===== RECORDS SHOWN
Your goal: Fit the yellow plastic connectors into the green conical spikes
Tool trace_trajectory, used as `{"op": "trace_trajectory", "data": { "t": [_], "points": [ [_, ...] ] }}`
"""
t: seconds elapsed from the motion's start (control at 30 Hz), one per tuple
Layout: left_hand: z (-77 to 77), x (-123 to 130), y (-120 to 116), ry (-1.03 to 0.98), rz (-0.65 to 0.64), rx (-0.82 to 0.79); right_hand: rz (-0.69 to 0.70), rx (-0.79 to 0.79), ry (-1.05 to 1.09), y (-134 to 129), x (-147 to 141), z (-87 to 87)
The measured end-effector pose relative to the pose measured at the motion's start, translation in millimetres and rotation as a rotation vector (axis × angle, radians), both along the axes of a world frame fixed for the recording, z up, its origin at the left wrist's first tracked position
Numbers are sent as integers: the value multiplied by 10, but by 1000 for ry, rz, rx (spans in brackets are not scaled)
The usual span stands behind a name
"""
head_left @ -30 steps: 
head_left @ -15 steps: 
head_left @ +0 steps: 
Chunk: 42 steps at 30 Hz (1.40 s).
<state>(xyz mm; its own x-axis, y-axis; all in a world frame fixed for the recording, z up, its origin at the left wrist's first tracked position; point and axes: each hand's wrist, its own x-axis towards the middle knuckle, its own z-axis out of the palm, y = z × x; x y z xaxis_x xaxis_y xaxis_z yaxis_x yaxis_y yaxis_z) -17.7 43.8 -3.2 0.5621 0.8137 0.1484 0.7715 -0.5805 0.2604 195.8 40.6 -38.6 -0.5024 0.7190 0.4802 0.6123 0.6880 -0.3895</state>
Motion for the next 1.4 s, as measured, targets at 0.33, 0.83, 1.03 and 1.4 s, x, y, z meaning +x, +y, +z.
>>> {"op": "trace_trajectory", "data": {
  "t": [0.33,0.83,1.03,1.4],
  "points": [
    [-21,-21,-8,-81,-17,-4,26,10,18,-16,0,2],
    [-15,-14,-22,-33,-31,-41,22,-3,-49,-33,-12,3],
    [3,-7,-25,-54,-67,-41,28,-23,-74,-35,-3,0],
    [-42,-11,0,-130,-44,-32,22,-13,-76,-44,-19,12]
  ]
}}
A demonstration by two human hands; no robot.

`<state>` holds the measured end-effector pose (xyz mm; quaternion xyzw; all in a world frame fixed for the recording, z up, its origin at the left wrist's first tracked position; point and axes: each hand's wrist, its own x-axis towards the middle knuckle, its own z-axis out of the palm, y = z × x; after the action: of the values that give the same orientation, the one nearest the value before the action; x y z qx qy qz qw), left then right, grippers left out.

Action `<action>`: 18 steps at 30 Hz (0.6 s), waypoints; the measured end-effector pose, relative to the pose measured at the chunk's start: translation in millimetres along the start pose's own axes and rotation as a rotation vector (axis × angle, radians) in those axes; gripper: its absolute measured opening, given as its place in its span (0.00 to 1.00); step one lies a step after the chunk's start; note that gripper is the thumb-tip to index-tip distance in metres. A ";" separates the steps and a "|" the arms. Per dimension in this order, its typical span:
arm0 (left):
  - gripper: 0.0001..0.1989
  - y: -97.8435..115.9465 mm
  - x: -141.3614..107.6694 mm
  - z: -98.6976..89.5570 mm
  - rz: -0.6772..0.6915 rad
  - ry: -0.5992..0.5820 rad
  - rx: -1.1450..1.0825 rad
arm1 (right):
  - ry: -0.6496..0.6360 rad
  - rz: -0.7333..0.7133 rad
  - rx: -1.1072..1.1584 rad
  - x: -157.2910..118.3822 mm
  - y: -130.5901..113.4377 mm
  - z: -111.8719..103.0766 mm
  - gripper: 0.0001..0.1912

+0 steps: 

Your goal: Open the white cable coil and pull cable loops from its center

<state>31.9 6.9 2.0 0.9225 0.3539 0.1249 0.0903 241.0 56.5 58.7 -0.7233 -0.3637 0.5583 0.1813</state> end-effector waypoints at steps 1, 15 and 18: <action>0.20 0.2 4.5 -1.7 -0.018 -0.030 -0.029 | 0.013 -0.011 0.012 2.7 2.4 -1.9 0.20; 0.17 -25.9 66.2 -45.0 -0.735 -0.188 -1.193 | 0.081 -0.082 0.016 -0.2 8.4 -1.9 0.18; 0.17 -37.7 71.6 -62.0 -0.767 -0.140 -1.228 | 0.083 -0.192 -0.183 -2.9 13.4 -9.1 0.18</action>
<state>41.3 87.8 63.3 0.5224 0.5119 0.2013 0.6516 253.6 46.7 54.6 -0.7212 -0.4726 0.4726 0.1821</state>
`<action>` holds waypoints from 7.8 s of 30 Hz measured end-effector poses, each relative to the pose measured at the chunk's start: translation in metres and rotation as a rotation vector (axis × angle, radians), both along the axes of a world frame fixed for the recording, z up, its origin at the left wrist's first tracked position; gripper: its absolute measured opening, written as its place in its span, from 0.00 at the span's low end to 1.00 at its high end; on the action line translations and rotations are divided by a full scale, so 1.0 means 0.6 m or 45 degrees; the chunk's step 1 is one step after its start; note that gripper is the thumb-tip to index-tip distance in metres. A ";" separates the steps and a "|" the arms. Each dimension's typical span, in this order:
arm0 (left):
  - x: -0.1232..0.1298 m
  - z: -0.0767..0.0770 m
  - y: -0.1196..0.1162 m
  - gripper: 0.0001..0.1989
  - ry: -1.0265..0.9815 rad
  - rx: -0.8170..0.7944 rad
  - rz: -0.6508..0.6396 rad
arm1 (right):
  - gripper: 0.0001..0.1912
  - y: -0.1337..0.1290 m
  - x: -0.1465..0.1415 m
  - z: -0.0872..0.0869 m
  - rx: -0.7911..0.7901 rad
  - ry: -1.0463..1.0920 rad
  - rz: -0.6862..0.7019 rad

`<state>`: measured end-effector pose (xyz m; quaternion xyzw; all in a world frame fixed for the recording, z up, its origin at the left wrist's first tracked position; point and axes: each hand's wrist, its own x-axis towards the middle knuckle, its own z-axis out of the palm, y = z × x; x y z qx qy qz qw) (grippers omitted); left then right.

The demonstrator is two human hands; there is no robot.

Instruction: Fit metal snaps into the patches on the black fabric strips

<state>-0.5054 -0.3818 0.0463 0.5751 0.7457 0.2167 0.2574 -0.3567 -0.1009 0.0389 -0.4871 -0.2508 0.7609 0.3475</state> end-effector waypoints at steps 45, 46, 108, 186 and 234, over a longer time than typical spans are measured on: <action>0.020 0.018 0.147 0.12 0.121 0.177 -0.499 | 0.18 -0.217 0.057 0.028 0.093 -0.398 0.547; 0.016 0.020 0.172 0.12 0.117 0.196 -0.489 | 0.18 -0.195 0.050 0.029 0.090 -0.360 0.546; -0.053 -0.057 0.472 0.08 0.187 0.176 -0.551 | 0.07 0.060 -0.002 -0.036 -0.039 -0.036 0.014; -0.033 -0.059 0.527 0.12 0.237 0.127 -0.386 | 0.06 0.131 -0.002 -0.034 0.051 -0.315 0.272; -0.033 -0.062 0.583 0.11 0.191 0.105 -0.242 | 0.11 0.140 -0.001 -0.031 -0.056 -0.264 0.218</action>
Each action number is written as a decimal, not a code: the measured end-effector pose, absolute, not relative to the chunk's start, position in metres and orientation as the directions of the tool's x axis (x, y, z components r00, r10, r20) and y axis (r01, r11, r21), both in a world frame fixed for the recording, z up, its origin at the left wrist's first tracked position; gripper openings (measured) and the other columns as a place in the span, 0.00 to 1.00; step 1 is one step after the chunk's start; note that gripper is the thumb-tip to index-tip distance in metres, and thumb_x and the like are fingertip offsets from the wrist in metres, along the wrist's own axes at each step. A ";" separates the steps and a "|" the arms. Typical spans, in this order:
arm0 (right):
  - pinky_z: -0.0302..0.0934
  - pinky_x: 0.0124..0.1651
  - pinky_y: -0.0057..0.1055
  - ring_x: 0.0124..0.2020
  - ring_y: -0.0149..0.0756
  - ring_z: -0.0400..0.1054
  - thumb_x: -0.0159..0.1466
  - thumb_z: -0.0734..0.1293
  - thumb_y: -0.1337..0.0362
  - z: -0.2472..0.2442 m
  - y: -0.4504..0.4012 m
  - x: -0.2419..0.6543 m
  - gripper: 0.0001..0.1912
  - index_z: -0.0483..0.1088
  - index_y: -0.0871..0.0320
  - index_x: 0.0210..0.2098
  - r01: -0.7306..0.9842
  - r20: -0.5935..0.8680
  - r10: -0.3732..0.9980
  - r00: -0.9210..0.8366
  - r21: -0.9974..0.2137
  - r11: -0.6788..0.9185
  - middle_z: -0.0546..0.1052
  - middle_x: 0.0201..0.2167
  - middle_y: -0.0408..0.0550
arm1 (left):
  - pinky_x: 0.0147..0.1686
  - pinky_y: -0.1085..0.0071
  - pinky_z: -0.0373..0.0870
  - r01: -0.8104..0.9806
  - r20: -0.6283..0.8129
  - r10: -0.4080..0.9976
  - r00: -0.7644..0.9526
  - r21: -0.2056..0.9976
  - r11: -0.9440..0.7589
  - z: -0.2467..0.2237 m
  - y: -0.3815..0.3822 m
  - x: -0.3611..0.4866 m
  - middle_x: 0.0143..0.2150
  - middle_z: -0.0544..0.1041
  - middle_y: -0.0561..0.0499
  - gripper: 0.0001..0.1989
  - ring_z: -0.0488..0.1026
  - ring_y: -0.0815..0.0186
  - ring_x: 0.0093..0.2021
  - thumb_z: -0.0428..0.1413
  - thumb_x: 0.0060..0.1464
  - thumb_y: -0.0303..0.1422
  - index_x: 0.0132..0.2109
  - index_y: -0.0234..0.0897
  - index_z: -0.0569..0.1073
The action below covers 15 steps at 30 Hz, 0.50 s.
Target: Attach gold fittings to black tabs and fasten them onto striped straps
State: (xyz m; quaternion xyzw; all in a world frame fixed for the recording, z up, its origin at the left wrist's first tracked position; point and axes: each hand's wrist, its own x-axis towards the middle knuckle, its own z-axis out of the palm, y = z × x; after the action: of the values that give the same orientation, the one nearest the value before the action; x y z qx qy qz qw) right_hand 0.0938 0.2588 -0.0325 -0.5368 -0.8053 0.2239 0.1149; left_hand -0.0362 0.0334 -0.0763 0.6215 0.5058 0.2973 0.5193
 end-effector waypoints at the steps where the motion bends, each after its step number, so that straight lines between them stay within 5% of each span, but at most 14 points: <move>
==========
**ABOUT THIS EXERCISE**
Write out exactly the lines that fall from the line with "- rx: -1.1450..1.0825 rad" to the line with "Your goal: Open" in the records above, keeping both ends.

**ANSWER**
  - rx: -1.1450..1.0825 rad
arm1 (right):
  - ry: -0.6496..0.6360 rad
  - rz: -0.7333..0.7133 rad
  - rx: -1.1072..1.1584 rad
  - x: -157.2910..118.3822 mm
  - y: -130.5901..113.4377 mm
  - z: -111.8719..103.0766 mm
  - gripper: 0.0001..0.1912

+0 steps: 

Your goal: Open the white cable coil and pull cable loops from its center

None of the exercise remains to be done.